[About this exercise]: Find every line in the records below that holds the word "image", and copy it out.

********

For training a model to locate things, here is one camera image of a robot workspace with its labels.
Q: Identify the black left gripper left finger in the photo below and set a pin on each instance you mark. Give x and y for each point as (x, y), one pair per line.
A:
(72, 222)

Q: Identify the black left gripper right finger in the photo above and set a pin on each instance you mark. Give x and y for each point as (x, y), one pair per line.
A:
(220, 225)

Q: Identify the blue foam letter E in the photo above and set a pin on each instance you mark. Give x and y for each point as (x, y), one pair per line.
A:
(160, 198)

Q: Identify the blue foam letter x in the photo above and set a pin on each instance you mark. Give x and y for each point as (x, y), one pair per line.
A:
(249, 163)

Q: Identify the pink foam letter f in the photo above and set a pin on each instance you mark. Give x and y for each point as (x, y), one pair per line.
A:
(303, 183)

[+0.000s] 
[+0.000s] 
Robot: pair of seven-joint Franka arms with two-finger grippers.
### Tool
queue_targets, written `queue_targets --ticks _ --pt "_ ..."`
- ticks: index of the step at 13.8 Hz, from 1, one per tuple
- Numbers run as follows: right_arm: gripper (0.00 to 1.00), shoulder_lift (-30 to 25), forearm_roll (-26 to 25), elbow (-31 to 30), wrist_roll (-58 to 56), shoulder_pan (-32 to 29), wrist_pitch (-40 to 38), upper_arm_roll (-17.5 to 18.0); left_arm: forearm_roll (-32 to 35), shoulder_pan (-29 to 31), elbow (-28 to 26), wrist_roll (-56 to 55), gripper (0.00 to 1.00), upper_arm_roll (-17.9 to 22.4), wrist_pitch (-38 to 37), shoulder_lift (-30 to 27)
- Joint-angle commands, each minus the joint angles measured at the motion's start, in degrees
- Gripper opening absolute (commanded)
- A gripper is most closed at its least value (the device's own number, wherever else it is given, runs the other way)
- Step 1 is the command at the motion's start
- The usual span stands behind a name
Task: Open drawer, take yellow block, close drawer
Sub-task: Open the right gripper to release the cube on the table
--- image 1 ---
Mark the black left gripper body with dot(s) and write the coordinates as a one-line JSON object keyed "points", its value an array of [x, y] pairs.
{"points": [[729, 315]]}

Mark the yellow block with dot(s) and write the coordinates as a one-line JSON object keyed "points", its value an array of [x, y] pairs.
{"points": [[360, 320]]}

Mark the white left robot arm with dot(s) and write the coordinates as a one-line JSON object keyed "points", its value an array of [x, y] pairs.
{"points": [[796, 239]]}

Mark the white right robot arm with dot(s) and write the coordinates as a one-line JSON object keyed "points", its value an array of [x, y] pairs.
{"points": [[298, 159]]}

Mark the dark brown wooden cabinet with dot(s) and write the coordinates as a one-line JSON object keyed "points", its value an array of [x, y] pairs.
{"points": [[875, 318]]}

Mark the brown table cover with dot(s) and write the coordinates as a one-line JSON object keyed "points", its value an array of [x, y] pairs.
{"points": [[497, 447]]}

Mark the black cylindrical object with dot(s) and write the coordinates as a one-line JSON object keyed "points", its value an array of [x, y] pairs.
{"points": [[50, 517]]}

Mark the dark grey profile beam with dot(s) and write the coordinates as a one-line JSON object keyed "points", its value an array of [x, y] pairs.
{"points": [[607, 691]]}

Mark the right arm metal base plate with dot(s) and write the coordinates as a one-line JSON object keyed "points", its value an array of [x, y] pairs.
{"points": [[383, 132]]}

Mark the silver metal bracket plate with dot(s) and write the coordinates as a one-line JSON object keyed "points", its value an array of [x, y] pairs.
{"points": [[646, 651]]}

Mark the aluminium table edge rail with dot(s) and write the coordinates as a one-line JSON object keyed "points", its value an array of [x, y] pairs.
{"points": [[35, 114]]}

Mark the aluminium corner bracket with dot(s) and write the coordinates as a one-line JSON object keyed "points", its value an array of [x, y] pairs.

********

[Completed exercise]:
For training a model to locate things, here is one camera image of a robot workspace with its labels.
--- image 1 ---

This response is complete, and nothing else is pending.